What you should do: Pull out every line below that contains the word "give".

[Dataset records]
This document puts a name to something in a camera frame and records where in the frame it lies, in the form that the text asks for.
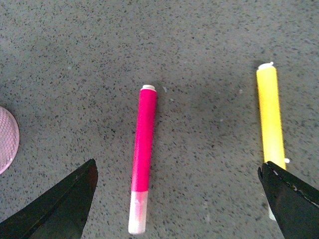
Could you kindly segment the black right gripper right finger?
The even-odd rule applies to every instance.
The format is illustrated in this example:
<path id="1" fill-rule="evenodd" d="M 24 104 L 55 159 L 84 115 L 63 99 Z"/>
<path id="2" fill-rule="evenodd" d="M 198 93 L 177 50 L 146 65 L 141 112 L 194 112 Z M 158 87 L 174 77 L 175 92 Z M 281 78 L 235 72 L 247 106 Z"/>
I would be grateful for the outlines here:
<path id="1" fill-rule="evenodd" d="M 258 168 L 258 177 L 284 238 L 317 239 L 319 191 L 271 161 Z"/>

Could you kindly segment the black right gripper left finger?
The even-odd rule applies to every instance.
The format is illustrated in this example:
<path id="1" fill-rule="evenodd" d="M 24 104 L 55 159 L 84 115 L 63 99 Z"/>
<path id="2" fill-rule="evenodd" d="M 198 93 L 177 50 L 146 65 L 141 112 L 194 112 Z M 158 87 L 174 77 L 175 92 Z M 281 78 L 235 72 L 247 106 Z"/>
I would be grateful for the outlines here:
<path id="1" fill-rule="evenodd" d="M 90 159 L 0 224 L 2 239 L 80 239 L 91 209 L 98 170 Z"/>

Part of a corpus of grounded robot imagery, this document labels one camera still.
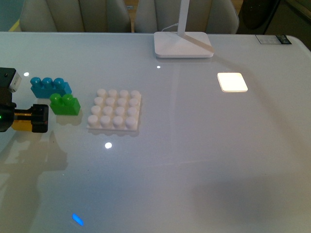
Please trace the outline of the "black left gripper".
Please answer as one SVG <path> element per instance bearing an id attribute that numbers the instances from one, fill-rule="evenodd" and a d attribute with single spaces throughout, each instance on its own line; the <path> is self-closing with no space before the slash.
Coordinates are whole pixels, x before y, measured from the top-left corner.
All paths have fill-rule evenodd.
<path id="1" fill-rule="evenodd" d="M 21 77 L 14 68 L 0 68 L 0 131 L 7 131 L 15 120 L 31 120 L 33 133 L 48 131 L 49 107 L 34 104 L 29 110 L 17 109 L 12 94 L 17 91 Z"/>

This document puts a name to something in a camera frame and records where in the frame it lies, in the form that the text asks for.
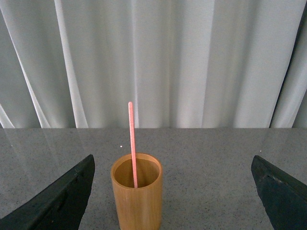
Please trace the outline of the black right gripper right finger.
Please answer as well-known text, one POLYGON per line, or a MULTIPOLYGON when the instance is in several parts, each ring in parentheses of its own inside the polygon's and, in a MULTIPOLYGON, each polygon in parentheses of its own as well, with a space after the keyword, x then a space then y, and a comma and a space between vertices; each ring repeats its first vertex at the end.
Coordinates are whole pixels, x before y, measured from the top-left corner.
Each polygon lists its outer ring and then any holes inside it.
POLYGON ((258 196, 275 230, 307 228, 307 186, 259 155, 251 172, 258 196))

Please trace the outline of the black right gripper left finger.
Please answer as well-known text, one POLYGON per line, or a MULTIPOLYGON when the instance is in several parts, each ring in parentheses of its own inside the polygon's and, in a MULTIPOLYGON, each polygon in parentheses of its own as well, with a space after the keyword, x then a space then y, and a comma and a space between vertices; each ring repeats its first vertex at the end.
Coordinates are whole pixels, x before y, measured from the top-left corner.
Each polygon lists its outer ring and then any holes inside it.
POLYGON ((77 230, 95 173, 92 154, 0 220, 2 230, 77 230))

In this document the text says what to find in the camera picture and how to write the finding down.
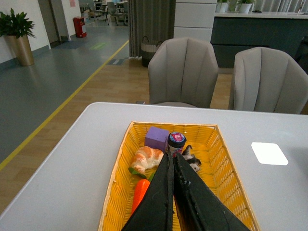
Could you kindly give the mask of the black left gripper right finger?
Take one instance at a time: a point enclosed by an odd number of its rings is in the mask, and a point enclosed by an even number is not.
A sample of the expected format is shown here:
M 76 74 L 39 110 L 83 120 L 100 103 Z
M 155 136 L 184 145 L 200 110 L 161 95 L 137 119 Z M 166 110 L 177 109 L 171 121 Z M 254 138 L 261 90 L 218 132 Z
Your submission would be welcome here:
M 249 230 L 180 154 L 173 157 L 174 199 L 182 231 Z

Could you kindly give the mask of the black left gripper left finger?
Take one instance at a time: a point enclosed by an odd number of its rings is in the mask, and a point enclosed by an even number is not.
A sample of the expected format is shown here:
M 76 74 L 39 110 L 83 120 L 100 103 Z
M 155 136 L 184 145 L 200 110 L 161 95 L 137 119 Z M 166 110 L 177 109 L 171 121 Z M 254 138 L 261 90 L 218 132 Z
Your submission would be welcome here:
M 174 165 L 166 151 L 141 203 L 128 219 L 124 231 L 173 230 Z

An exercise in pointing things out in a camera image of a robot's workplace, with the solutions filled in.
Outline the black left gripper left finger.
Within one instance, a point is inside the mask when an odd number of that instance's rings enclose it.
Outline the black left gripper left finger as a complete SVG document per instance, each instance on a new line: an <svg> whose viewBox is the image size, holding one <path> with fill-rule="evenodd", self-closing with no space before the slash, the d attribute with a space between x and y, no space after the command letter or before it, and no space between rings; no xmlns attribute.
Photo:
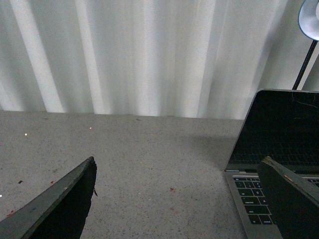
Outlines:
<svg viewBox="0 0 319 239"><path fill-rule="evenodd" d="M97 165L90 156L0 223L2 239L78 239L95 193Z"/></svg>

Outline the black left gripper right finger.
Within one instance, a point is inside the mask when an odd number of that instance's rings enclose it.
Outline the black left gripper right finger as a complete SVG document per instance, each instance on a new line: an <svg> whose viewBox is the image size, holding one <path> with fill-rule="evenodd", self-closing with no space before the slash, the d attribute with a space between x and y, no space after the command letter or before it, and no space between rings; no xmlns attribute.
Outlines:
<svg viewBox="0 0 319 239"><path fill-rule="evenodd" d="M257 167L266 200L284 239L319 237L319 188L271 157Z"/></svg>

Solution:
Could you kindly give the mask of the black left gripper right finger?
Could you kindly give the mask of the black left gripper left finger?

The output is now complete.